Budd
- Industry: Fashion
- Founded: 1910
- Founder: Harold Budd
- Headquarters: Piccadilly Arcade, London
- Products: Luxury shirts
- Services: Bespoke tailoring
- Website: www.buddshirts.co.uk

= Budd (shirtmakers) =

Budd is a high-end tailor for shirts based in London's Piccadilly Arcade. Budd was founded in 1910, and is known to cater to many notable figures of British high society.

==History==

Budd was founded in 1910 by Harold Budd as an exclusively bespoke shirtmaker. Its original premises were located in Piccadilly Arcade, adjacent to Jermyn Street. After bombing during the Blitz, Budd bought premises opposite the original store, which were the only premises in the Arcade still standing. It is now the only original member of the Arcade still operating.

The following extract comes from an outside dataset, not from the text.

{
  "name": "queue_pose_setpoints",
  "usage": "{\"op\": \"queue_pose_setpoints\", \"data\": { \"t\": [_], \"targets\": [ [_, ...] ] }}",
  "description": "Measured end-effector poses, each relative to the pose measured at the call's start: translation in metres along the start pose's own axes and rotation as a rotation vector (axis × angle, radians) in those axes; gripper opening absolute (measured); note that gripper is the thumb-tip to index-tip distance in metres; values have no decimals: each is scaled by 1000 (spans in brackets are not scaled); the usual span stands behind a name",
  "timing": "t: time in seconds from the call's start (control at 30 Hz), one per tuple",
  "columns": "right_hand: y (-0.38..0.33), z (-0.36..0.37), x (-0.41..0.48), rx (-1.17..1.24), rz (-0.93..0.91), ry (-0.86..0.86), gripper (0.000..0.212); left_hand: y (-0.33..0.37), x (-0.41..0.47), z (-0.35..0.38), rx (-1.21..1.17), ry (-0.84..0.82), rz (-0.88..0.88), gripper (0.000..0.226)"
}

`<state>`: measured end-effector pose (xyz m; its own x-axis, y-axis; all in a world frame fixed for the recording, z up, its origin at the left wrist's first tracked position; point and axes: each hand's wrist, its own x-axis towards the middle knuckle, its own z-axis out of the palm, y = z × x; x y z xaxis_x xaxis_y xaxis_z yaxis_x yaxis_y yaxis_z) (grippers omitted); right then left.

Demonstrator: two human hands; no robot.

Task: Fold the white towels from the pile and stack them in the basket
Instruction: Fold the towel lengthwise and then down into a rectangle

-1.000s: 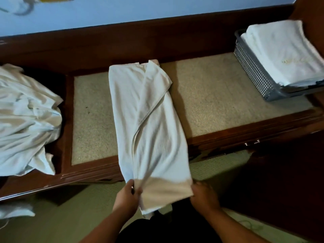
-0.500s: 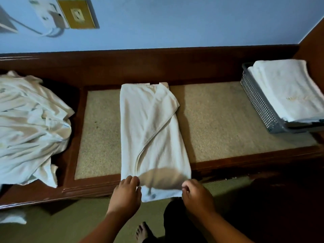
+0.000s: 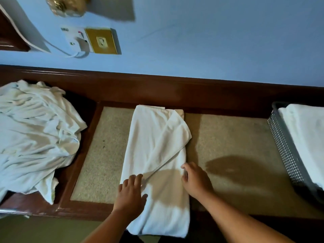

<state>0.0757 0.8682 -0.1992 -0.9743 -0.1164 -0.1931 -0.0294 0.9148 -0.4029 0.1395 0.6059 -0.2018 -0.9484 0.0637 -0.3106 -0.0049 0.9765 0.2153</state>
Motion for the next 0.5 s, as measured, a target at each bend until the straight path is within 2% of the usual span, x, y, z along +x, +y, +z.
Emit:
{"op": "queue_pose_setpoints", "data": {
  "t": [0.07, 0.13, 0.27, 0.4, 0.5],
  "targets": [
    [7, -1, 14, -18, -14, -38, 32, -2, 1, 14, 48, -57, -70, 92],
    [10, 1, 22, -29, -18, -54, 34, -5, 4, 17, 75, -59, -62, 96],
    [13, 9, 27, -20, -6, -13, 31, -17, 41, 17, 193, 60, 170, 75],
    [5, 19, 25, -61, -132, 10, 18, 2, 108, -3, 161, 20, 178, 73],
    [2, 27, 38, -104, -272, -45, 25, 17, 168, -24, 47, 53, 133, 65]
  ]
}}
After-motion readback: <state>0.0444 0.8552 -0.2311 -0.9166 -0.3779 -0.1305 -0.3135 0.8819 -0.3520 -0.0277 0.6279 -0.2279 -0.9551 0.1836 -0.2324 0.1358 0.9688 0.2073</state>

In 1983, Budd was acquired by the Webster Brothers, another British shirtmaker founded in 1847.

In 2013, Budd was acquired by a group led by Stephen Murphy, former owner of Savile Row tailor H. Huntsman & Sons and board member of the Brown Thomas Group.

In 2020 Budd collaborated with model and photographer, Laura Bailey and stylist Cathy Kasterine, to create a collection of shirts and nightwear for women under the Bailey x Budd label.

==Methods and products==

Budd is known for its highly traditional British style of shirtmaking, and is described by Spear's as demonstrating "heroic resistance to change". It is said to be the only remaining shirtmaker in England with a cutting room still above the shop. The primary Budd workshop is located in Andover.

Budd's best known pattern is the Budd Stripe, also called the Edwardian Stripe, which dates to the 1930s. It is also known for the Mess Shirt, originally made for army officers.

Today, Budd sells ready-to-wear shirts as well as providing a bespoke service. It also sells accessories including scarves, gloves, ties and collars.

==Known patrons==

- Zac Goldsmith, politician
- Ben Goldsmith, environmentalist
- Lord Mountbatten, naval officer
- Nicky Oppenheimer, diamond tycoon
- Sir Evelyn de Rothschild, financier
- John Hurt, actor
- Edward Fox, actor

Budd's shirts have also been worn by characters in film and TV, including Matt Smith in Doctor Who and Hugh Bonneville in Downton Abbey.

Budd was referenced in the lyrics of the song the "Best of Everything" in the 1919 musical La La Lucille by George Gershwin "I go to Budd for my cravats, Stetson makes my hats. A Rolls-Royce, the best thing on wheels was my choice of automobiles".